In spite of living in a near-perfect breeding ground for an infectious virus, only 712 people on board – 17 per cent of the total – tested positive.
The coronavirus is just the latest in a string of illnesses where questions have been asked about Ferguson’s modelling. In 2001, his calculations persuaded Tony Blair’s government to order a pre-emptive cull of farm animals to stop the spread of foot and mouth disease. Some 6.5million animals were killed.
Health Secretary Matt Hancock was among those to implement rules on Ferguson’s advice
Yet scientists at the University of Edinburgh were later scathing about Ferguson’s models, calling them ‘not fit for purpose’.
The next year, Ferguson was back to claim that vCJD, the human form of mad cow disease, could kill between 50 and 50,000 Britons – a range so broad as to be almost useless for policy-makers. He also said the human death toll could rise to 150,000 if the disease passed to sheep.
That apocalypse never came: today the death toll from vCJD stands at just 178.
Undaunted, the prophet of doom returned in 2005, this time warning of bird flu. ‘Around 40million people died in 1918 Spanish flu outbreak,’ he declared. ‘There are six times more people on the planet now so you could scale it up to around 200million people probably.’
No you couldn’t. To date, according to the World Health Organisation, H5N1 avian flu has killed just 455 people globally.
In 2009 Ferguson claimed that the mortality rate from swine flu was in the range of 0.3 per cent to 1.5 per cent, but was ‘most likely’ to be 0.4 per cent.
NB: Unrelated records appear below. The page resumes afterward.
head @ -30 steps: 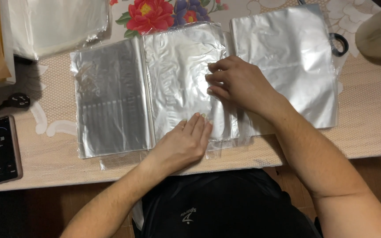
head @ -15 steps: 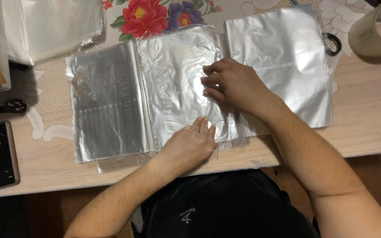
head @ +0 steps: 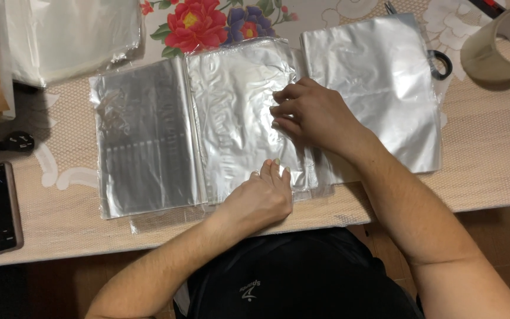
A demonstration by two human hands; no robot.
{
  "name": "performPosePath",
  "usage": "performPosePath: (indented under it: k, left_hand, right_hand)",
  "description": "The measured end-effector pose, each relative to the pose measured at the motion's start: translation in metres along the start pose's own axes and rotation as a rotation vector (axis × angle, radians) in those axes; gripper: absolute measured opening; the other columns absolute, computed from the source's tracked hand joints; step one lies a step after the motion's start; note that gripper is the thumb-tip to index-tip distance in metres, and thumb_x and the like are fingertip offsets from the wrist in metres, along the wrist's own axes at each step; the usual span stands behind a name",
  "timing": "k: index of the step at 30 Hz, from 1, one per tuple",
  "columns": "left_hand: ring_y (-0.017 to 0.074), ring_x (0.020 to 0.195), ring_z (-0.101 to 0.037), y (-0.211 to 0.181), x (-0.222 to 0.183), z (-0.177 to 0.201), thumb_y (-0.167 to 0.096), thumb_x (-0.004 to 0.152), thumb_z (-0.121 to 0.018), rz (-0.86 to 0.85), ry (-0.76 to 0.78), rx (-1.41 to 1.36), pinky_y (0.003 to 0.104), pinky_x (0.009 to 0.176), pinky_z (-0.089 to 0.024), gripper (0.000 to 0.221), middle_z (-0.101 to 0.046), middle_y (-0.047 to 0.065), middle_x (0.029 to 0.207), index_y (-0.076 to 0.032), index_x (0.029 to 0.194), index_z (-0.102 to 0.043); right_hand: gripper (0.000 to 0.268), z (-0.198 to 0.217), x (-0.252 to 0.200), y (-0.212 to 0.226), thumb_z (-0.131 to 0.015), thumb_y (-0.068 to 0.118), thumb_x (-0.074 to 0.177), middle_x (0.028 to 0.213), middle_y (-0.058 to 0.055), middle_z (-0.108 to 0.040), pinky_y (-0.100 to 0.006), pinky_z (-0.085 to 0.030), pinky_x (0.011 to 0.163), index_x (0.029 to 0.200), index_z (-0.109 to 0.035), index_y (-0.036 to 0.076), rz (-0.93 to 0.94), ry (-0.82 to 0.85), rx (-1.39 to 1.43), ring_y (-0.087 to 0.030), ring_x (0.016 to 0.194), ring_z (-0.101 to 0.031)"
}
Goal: The person is seen unfolding, smoothing, and organizing clear plastic bags on a table.
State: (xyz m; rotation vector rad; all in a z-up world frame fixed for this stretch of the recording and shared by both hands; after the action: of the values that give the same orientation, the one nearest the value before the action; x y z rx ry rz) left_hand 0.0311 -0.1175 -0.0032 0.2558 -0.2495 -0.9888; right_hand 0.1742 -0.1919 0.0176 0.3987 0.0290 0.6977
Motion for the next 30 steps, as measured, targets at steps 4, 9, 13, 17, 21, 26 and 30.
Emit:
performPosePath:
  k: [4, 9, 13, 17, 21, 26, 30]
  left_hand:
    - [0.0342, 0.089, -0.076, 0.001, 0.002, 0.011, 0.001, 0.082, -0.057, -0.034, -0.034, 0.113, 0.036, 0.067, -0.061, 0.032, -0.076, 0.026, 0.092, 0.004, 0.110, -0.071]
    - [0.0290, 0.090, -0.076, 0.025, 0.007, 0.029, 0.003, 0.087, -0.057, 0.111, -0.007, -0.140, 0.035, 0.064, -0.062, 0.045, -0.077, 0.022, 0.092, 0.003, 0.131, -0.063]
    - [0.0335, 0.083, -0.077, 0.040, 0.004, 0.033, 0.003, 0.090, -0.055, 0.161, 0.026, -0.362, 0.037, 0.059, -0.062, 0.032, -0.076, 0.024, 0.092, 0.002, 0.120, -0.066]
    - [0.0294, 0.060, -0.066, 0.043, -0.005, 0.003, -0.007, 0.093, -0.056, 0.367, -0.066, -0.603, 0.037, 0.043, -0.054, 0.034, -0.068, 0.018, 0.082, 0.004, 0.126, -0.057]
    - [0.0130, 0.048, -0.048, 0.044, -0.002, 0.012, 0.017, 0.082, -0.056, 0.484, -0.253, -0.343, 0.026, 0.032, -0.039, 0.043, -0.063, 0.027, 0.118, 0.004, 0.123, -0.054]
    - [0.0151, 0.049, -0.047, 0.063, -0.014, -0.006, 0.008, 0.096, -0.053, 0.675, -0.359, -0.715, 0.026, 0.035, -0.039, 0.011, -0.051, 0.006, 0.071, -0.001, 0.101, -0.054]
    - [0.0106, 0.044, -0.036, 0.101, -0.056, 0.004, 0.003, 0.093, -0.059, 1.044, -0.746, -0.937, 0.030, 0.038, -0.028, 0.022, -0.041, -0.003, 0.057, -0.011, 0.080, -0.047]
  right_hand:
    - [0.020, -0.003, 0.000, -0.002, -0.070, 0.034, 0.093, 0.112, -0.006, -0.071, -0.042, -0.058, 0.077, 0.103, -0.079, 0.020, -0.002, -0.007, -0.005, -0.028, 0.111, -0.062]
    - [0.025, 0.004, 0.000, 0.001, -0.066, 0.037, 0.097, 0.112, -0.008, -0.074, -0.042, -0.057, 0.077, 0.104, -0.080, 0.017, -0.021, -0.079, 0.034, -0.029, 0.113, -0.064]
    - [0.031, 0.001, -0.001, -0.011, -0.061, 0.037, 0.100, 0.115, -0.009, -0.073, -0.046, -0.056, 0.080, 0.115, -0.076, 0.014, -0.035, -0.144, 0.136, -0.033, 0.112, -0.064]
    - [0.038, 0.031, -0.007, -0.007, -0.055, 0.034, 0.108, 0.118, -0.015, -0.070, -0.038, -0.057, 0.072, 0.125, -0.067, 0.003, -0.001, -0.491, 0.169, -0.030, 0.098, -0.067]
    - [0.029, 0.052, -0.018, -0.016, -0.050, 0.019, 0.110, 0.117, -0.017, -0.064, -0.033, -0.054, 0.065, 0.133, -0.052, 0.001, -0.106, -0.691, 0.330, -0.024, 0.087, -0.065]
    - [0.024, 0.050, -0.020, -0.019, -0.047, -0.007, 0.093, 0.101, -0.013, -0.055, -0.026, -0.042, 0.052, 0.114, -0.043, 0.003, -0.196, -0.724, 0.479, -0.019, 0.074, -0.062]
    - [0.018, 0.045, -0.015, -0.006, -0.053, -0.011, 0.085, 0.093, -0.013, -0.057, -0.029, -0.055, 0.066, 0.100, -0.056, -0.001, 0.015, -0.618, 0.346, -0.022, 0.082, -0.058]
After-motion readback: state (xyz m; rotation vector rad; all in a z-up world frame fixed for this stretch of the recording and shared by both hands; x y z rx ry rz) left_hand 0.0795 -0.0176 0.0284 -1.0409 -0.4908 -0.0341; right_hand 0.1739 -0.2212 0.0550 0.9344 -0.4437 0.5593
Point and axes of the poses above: each hand's wrist, its own x-axis towards the middle knuckle, its own z-axis out of the back of the hand, y = z × x, the point moved 7 cm from there along x, towards the middle knuckle
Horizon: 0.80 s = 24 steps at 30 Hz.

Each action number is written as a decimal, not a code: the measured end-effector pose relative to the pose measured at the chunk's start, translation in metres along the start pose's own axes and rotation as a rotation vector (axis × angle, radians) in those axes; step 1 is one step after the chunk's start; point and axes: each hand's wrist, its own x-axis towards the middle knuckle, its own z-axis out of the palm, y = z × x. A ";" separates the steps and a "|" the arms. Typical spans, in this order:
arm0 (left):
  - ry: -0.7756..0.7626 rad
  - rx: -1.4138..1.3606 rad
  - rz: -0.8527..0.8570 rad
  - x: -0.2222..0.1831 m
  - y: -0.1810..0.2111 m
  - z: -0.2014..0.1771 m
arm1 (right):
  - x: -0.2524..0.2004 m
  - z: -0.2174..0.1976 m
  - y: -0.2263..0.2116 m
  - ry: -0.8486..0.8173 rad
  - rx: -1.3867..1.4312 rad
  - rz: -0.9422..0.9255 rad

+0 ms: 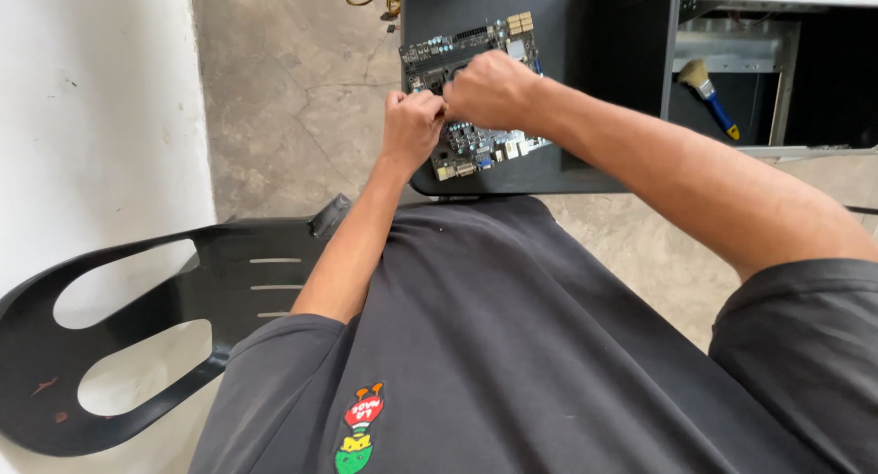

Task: Removing a motherboard from a computer case, cleaning the case interior with a brush, and inspecting the motherboard components.

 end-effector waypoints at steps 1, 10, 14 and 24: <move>0.002 -0.004 0.001 0.000 0.008 -0.010 | 0.000 -0.010 -0.003 -0.003 -0.002 0.002; 0.083 -0.291 -0.646 -0.031 0.006 -0.007 | 0.017 -0.050 -0.015 -0.330 0.283 0.418; 0.100 -0.283 -0.660 -0.030 -0.001 0.009 | 0.019 -0.057 -0.003 -0.328 0.373 0.402; 0.082 -0.302 -0.733 -0.022 0.009 -0.018 | 0.008 -0.056 -0.003 -0.297 -0.340 -0.338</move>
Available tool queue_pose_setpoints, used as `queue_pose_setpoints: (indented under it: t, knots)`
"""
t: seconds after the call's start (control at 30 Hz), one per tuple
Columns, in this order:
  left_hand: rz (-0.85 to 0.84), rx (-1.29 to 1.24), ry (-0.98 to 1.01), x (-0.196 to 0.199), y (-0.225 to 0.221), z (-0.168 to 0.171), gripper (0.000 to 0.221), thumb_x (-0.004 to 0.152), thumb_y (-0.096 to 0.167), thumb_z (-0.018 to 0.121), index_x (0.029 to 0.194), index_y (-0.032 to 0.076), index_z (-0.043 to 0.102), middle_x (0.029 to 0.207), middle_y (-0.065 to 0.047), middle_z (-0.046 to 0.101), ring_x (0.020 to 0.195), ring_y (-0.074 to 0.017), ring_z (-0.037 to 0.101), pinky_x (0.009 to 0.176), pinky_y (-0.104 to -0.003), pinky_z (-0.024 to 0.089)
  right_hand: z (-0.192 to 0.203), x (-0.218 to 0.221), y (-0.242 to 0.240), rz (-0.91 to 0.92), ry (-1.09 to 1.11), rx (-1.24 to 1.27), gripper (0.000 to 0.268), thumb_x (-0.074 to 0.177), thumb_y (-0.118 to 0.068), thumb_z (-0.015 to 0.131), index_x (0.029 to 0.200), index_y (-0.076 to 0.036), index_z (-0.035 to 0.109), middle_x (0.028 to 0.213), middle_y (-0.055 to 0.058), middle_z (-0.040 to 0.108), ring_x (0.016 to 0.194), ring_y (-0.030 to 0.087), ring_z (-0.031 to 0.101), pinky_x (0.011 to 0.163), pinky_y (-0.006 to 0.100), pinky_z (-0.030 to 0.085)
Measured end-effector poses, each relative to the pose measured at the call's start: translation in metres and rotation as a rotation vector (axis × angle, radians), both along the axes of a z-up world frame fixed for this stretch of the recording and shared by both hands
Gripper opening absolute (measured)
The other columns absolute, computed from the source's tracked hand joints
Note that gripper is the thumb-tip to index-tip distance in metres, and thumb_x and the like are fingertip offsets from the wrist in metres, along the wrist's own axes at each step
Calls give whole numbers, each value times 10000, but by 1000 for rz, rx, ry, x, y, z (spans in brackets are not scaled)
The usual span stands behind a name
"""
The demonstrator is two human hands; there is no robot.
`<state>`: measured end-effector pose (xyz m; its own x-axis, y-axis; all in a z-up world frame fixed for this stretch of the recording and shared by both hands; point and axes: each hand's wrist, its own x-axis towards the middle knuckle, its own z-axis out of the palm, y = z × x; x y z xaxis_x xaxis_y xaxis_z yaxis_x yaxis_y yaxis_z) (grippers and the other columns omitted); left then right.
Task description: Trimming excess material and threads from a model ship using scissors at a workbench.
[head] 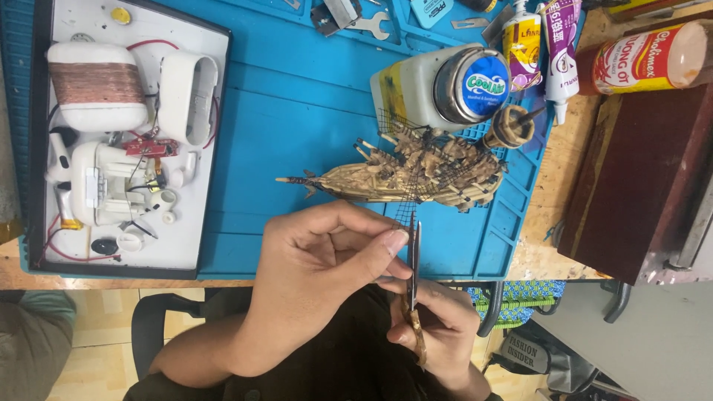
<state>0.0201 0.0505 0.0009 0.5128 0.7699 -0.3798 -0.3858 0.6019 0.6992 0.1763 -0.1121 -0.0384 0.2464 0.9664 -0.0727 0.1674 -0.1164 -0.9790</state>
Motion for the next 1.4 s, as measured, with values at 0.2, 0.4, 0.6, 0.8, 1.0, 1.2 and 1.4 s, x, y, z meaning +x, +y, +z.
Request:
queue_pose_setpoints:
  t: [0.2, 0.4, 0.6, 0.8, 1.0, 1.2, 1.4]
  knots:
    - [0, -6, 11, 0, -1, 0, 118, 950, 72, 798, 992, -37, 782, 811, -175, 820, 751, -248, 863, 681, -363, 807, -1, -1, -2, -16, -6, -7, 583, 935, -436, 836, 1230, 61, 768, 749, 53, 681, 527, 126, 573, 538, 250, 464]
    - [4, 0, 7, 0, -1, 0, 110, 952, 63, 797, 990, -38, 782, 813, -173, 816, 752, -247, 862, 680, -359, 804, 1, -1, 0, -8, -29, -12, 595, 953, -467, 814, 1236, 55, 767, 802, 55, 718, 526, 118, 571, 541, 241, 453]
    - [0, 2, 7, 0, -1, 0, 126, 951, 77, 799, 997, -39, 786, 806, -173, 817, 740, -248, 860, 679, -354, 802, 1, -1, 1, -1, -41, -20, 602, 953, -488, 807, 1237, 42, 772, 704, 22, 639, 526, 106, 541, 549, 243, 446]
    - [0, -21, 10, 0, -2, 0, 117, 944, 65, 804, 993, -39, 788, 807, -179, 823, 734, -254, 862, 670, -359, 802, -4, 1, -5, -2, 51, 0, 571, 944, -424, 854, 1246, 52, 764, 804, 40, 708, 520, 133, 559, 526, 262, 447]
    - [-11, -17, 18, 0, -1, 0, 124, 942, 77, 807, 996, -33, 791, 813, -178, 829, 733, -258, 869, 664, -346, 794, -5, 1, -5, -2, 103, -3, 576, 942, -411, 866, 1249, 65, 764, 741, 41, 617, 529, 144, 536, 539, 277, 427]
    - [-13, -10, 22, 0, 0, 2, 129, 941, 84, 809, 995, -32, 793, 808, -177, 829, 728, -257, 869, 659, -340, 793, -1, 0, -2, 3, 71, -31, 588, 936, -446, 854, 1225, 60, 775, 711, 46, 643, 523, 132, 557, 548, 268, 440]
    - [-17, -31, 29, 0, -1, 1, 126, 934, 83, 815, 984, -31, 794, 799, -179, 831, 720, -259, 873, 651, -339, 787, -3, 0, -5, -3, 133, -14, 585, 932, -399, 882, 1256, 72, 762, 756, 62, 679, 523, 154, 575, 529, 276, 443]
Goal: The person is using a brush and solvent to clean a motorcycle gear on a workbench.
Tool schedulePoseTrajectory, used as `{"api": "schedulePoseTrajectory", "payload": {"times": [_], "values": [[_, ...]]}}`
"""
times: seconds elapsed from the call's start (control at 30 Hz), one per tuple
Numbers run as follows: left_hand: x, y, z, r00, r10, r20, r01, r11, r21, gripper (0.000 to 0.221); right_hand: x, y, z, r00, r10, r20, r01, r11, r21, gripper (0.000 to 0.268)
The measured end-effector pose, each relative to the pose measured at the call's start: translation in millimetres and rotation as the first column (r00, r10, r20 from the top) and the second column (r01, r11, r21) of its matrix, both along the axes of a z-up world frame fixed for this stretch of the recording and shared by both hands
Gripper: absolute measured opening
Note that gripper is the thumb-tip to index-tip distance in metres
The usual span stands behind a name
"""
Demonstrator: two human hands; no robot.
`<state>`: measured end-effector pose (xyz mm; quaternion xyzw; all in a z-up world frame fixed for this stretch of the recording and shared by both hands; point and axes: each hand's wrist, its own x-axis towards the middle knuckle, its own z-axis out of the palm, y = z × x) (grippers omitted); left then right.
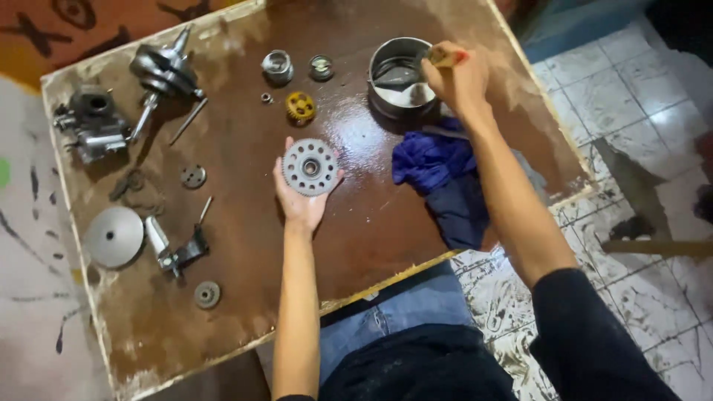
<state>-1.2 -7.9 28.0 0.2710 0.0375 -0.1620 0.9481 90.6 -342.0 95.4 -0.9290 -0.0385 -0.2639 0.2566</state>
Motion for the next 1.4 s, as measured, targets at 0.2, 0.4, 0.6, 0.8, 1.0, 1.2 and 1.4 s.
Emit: {"api": "schedulePoseTrajectory", "payload": {"times": [0.2,0.4,0.6,0.8,1.0,1.2,1.4], "values": [[1.4,2.7,3.5,0.998,0.034,-0.051,-0.034,0.999,0.014,0.062,50.5,-26.9,-51.8,0.934,-0.19,-0.304,0.019,0.874,-0.486,0.032],[-0.2,2.7,0.8,0.998,0.057,-0.027,-0.057,0.998,-0.009,0.062,35.7,-9.7,-18.0,0.893,0.159,-0.421,-0.045,0.962,0.268,0.028],[3.5,6.5,-11.0,0.998,0.052,-0.033,-0.054,0.997,-0.053,0.061,-10.0,89.7,-3.0,0.9,0.426,-0.096,-0.322,0.796,0.513,0.023],[6.1,11.7,-34.2,0.997,0.073,-0.011,-0.073,0.993,-0.093,0.059,-65.3,188.9,-29.1,0.816,0.559,-0.15,-0.483,0.8,0.355,0.026],[4.0,17.9,-28.7,0.985,0.169,-0.043,-0.171,0.984,-0.051,0.059,-80.9,212.4,-13.4,0.808,0.531,-0.254,-0.498,0.847,0.185,0.028],[6.5,17.1,-22.6,0.993,0.104,-0.051,-0.108,0.991,-0.073,0.058,-62.8,198.9,-18.1,0.687,0.671,-0.279,-0.591,0.74,0.321,0.033],[0.4,13.9,-11.0,0.988,0.126,-0.093,-0.128,0.992,-0.009,0.058,-75.2,205.3,-22.5,0.805,0.571,-0.159,-0.53,0.814,0.238,0.032]]}}
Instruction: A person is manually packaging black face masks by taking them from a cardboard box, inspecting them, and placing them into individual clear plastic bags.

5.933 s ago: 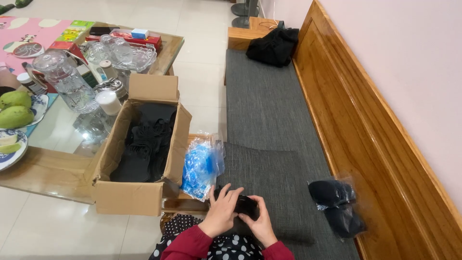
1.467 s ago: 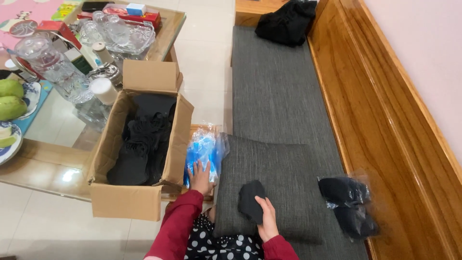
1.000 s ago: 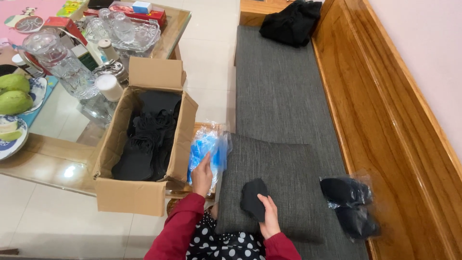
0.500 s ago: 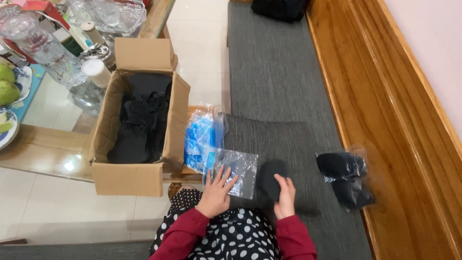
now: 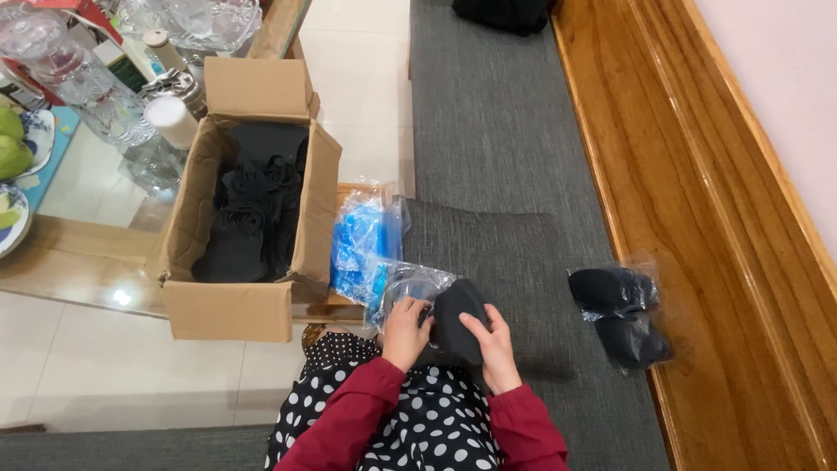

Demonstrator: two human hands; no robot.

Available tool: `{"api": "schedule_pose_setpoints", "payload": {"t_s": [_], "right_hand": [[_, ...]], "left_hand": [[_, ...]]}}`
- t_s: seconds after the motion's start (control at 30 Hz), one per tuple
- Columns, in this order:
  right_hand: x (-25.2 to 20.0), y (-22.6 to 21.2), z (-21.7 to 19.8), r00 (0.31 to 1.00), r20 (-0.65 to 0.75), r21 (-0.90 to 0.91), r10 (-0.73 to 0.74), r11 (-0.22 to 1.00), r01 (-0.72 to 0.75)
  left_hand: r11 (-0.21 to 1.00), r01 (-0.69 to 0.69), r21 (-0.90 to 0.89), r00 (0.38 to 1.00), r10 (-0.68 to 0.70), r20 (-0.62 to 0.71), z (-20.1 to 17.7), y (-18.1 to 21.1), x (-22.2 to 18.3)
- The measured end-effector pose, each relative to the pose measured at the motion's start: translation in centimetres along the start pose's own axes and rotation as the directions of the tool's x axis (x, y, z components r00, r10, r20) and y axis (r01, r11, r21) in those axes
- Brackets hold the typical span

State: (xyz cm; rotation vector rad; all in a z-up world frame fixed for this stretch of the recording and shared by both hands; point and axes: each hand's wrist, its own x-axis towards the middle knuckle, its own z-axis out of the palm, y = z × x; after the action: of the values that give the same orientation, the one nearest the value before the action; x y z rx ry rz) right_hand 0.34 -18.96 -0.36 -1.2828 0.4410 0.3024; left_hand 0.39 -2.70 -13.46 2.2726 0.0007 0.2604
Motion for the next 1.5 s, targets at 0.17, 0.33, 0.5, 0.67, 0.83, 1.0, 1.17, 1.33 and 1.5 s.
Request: {"api": "schedule_pose_setpoints", "payload": {"t_s": [0.17, 0.33, 0.5, 0.67, 0.83, 1.0, 1.17, 1.33, 1.5], "right_hand": [[0.9, 0.8, -0.2, 0.992, -0.006, -0.069, 0.124, 0.990, -0.124], [1.3, 1.3, -0.6, 0.986, -0.045, -0.038, 0.163, 0.986, -0.165], [0.1, -0.4, 0.2, 0.980, -0.016, -0.157, 0.197, 0.968, -0.197], [1.3, 1.1, -0.6, 0.989, 0.034, -0.218, 0.144, 0.967, -0.133], [1.3, 0.5, -0.1, 0.991, 0.095, -0.240, 0.099, 0.968, -0.074], [2.3, 0.9, 0.2, 0.998, 0.031, -0.270, 0.051, 0.962, -0.041], [2.6, 1.1, 0.1, 0.998, 0.048, -0.098, -0.047, 0.994, 0.051], [-0.1, -2.7, 1.1, 0.996, 0.024, -0.156, 0.083, 0.985, -0.078], [-0.3, -2.4, 1.8, 0.983, 0.128, -0.142, 0.133, 0.983, -0.115]], "left_hand": [[0.985, 0.138, -0.099, 0.990, -0.135, 0.035, -0.3, 0.0, 0.4], [0.959, 0.270, -0.088, 0.959, -0.261, 0.109, -1.0, 0.4, 0.8], [0.990, 0.129, -0.057, 0.991, -0.131, -0.038, -1.5, 1.3, 0.6], [0.985, -0.161, -0.056, 0.965, 0.145, -0.220, -3.7, 4.8, 0.0], [0.941, -0.300, 0.157, 0.904, 0.333, -0.267, -4.4, 6.1, -0.4], [0.918, -0.384, 0.105, 0.875, 0.397, -0.276, -4.2, 6.7, -1.1], [0.977, -0.206, -0.049, 0.941, 0.184, -0.284, -6.7, 9.1, -1.7], [0.452, 0.529, -0.719, 0.706, -0.705, 0.076, -9.5, 8.4, -0.3], [-0.250, 0.535, -0.807, 0.674, -0.450, 0.586, -12.0, 11.1, 1.0]]}}
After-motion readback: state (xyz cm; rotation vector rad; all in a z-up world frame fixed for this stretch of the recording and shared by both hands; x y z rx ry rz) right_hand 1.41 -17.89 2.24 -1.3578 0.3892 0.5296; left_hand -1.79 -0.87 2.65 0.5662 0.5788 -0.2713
Based on this figure, the Government’s ‘reasonable worst-case scenario’ suggested that Britain would suffer 65,000 deaths.
By the end of the year it was reported the actual mortality rate had been just 0.026 per cent. The UK death toll at the time was 283.
With a CV like that, many might be reluctant to ask Ferguson to predict what day Christmas Day will fall on this year, let alone advise a government on how to deal with a serious epidemic.
For now, it seems his time as a top adviser is up. His shaky numbers will no longer guide the Government as it steers us out of the lockdown that he failed to obey himself.